Personal information
- Born: 20 March 1975 (age 51)
- Nationality: Danish
- Playing position: Playmaker

Club information
- Current club: Retired

Senior clubs
- Years: Team
- 1995–2001: Frederiksberg IF
- 2001–2002: Skovbakken
- 2002–2003: FC Copenhagen
- 2003–2004: Mortara
- 2004: Fox Team Nord
- 2004–2006: HC Teramo
- 2006–2007: SS Pallamano Bancole
- 2007–2009: Ariosto Pallamano Ferrara
- 2009–2011: BK Ydun

National team
- Years: Team / Apps / (Gls)
- 1997–1998: Denmark / 32 / (35)

Medal record
World Championship
| Gold medal – first place | 1997 Germany |  |
European Championship
| Silver medal – second place | 1998 Netherlands | Team |

= Karina Jespersen =

Danish handball player (born 1981)

Karina Jespersen (born 20 March 1975) is a Danish handball player, who was part of the Danish team that won the 1997 World Women's Handball Championship.

== Career ==
She started her handball career at Frederiksberg IF, before joined Skovbakken in 2001 together with Natasja Dybmose. A year later she joined FC Copenhagen Handball, which had just been founded and were playing on the club license of her former club FIF.

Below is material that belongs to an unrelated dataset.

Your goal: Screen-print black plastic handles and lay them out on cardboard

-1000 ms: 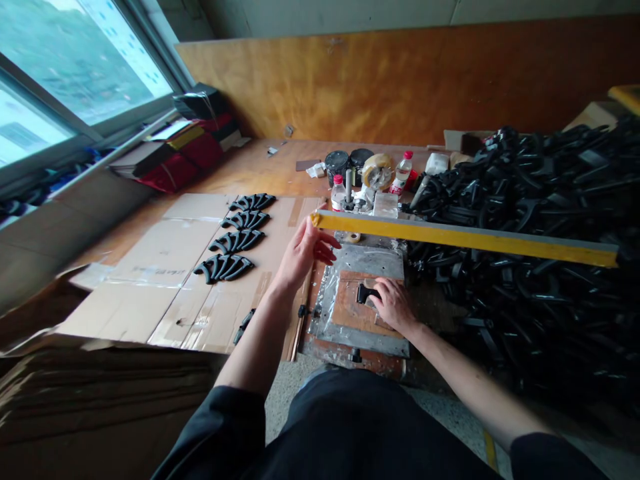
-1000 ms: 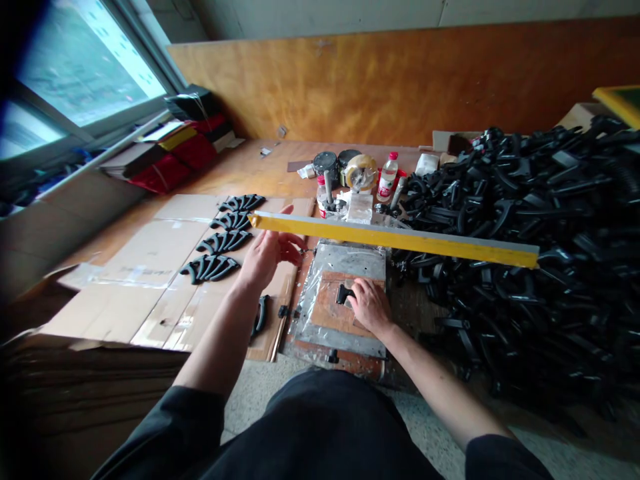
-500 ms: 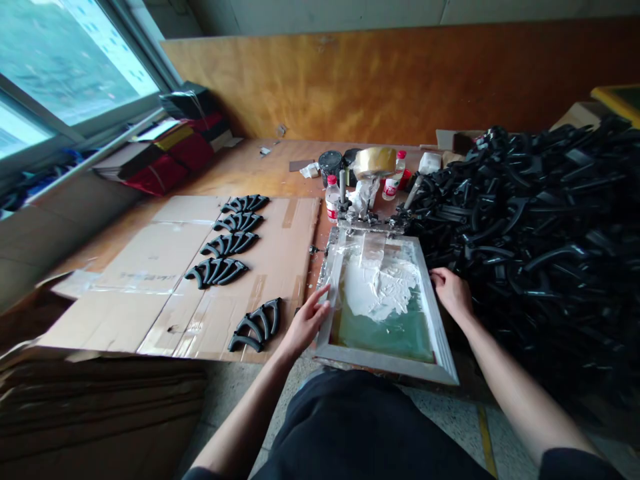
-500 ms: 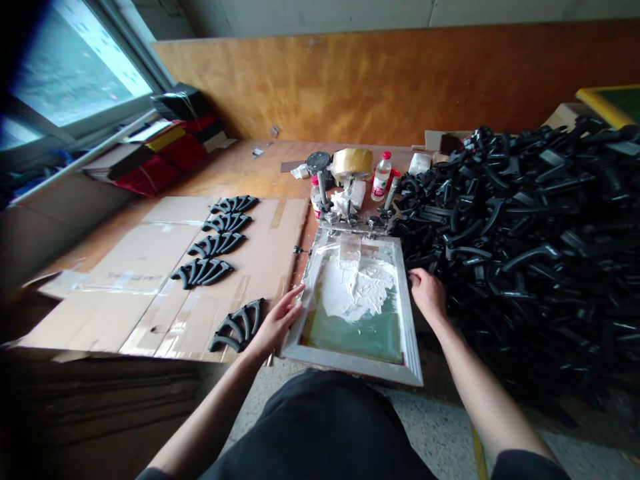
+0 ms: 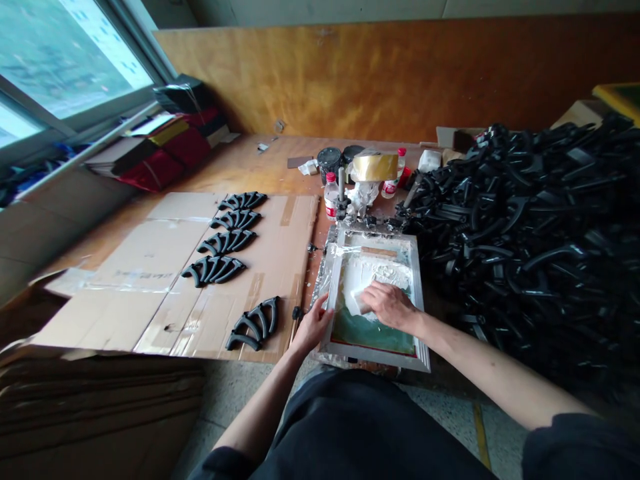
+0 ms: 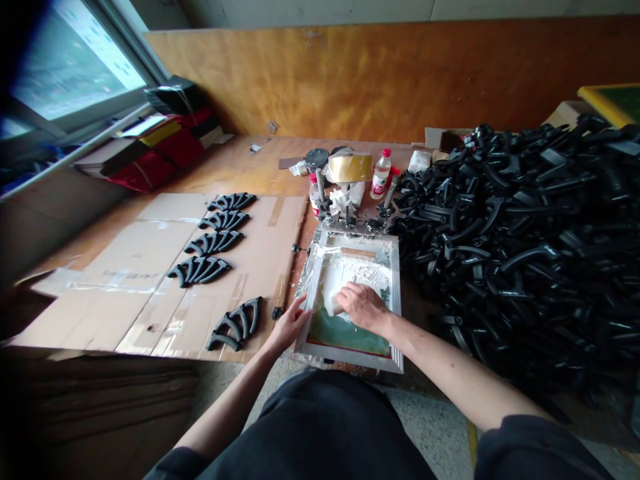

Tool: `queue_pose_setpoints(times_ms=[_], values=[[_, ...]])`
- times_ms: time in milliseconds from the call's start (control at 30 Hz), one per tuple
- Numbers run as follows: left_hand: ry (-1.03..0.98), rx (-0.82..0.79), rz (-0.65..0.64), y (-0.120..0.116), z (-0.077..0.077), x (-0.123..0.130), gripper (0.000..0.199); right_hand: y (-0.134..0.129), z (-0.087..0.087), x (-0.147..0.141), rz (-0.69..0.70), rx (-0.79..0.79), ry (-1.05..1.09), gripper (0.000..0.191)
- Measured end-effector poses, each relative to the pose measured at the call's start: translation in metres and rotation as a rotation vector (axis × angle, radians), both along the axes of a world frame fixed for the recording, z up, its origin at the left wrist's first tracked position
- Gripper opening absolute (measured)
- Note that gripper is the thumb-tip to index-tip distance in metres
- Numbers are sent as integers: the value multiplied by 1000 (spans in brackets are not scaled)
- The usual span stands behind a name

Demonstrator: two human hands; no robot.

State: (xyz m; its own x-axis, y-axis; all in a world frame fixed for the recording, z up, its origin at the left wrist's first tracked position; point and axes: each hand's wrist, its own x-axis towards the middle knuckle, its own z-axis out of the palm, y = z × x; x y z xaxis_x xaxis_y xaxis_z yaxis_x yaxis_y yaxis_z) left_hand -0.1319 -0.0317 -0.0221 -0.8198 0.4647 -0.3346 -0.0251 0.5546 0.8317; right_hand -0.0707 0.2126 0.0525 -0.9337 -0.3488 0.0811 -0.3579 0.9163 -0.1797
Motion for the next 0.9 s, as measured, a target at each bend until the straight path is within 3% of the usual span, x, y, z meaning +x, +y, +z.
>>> queue_pose_setpoints(times_ms=[100,267,367,433,500,600,667,733,833,900], values=[[6,0,-1,0,-3,-1,55,4,8,7,167,-37,-73,11],[-35,53,23,0,-3,-2,59,1,3,3,6,-37,54,9],[-66,75,38,0,-3,-2,61,-4,-7,14,72,-35,94,11],[-74,87,38,0,0,-2,61,-2,-5,14,67,-104,63,4],[-91,112,29,-1,7,-3,62,3,6,-1,-40,-181,69,11],[-168,199,13,-3,32,-4,70,19,31,-38,-265,-215,131,37],[-228,281,33,-3,59,-5,72,41,48,-56,-400,-179,160,52],[-276,376,82,1,89,-8,67,73,60,-60,-554,-167,221,54],[-285,545,163,17,132,-18,62,128,60,-41,-832,-281,359,42],[-198,691,192,34,156,-31,59,150,43,-20,-967,-364,335,39]])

She then joined Mortara in Italy for half a single season, before she returned to Denmark and joined Fox Team Nord in January 2004.

The following summer she joined HC Teramo in Italy followed by SS Pallamano Bancole and Ariosto Pallamano Ferrara.
In 2009 she returned to Denmark once again to join BK Ydun. She retired in 2011, but have afterwards played in the lower leagues.

After her handball career, she has worked as a physiotherapist.

== National team ==
Jespersen played 32 games for the Danish national team between 1997 and 1998.

She was part of the team that won the 1997 World Women's Handball Championship, which was Denmark's first World Championship title. She also represented Denmark at the 1998 European Women's Handball Championship, where she won a silver medal.